Within the records, which lines hold the string "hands"? Report each one by copying it.

___ GIVEN DATA ___

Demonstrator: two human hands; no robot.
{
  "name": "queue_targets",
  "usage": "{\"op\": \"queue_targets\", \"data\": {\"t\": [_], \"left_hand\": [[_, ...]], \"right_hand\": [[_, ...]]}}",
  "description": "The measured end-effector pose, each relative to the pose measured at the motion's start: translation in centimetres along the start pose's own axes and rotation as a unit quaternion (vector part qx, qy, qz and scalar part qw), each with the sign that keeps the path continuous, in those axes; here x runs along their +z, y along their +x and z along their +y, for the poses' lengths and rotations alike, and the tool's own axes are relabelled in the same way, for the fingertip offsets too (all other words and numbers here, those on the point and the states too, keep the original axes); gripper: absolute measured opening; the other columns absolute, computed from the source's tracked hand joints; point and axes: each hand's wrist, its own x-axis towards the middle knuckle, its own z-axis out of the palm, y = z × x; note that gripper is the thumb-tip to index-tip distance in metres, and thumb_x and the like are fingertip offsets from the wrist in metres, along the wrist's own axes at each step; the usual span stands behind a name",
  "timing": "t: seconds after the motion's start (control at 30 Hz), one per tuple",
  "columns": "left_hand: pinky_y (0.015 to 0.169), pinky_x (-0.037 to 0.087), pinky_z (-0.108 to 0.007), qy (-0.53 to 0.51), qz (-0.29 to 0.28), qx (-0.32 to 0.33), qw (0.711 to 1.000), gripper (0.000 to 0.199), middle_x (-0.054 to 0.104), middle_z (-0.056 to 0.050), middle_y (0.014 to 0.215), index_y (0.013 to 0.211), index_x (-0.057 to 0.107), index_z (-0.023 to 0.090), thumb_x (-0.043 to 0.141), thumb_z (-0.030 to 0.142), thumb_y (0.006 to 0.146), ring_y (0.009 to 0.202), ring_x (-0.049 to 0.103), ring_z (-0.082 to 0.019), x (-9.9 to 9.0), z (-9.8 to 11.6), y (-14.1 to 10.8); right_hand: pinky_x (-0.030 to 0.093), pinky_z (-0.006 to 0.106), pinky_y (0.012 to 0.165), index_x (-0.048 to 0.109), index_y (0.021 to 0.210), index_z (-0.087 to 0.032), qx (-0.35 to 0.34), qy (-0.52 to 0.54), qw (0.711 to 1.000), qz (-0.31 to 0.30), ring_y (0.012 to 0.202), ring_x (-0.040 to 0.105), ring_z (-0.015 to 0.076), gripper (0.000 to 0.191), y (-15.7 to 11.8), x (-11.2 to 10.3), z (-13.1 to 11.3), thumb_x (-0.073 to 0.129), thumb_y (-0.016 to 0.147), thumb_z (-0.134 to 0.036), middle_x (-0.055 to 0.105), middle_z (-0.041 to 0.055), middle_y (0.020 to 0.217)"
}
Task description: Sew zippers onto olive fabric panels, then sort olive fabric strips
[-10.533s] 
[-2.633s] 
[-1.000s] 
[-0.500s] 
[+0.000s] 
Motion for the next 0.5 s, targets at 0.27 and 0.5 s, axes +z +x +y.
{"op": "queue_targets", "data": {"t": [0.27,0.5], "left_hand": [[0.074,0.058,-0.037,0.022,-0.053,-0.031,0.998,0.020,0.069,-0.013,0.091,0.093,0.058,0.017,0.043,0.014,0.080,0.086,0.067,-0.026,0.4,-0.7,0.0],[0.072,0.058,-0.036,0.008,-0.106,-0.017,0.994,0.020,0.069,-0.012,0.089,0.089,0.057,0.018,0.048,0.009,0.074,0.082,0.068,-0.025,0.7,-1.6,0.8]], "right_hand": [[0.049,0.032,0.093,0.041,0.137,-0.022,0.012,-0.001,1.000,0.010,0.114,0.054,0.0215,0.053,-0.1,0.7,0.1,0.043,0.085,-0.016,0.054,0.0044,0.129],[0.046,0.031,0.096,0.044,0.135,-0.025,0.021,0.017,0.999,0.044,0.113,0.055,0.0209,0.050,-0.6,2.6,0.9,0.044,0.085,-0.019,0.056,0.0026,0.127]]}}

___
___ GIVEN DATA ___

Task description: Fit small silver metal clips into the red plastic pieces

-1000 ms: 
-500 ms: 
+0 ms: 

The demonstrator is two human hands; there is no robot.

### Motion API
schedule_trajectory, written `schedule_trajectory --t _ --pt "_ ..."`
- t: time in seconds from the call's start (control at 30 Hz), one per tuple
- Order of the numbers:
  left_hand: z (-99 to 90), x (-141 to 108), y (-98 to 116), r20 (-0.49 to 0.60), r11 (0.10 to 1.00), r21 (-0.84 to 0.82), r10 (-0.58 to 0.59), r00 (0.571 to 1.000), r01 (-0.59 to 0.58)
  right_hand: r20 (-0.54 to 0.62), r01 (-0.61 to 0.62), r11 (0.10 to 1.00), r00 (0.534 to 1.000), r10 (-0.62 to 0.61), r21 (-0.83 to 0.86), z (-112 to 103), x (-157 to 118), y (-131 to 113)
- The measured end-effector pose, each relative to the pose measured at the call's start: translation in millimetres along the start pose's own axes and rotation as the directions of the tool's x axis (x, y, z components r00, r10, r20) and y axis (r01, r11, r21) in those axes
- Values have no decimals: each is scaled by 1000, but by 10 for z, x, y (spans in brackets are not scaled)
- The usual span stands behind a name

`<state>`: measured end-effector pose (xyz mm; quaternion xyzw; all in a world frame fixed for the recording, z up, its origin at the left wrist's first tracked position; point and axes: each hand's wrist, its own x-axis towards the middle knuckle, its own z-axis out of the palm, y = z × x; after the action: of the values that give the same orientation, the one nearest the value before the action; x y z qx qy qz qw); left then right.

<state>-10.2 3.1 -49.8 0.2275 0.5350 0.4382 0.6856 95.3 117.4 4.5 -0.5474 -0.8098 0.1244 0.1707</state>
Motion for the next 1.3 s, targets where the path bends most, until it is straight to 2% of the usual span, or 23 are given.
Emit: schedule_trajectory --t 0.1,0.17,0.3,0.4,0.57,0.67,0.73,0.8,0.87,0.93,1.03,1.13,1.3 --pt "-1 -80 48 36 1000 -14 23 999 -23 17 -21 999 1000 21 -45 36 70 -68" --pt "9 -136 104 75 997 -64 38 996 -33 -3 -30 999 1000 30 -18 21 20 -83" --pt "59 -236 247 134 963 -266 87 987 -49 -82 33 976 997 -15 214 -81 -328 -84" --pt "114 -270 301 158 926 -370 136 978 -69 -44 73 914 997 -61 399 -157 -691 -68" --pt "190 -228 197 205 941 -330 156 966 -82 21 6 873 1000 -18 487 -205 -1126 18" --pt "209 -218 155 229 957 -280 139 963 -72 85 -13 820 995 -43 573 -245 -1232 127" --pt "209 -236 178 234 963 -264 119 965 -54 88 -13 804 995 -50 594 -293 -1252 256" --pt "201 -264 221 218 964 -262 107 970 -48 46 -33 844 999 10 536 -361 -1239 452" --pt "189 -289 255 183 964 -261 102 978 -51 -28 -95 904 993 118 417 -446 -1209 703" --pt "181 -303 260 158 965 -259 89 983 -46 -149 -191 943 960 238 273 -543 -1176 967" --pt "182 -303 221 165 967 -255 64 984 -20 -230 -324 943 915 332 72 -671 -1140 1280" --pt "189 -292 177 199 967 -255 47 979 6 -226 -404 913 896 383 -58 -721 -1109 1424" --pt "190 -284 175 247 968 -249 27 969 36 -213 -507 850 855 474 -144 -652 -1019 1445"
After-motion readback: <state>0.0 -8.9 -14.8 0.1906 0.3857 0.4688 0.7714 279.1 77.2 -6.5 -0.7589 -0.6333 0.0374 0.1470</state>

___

● **REPLY**
Demonstrator: two human hands; no robot.
The demonstrator is two human hands; there is no robot.

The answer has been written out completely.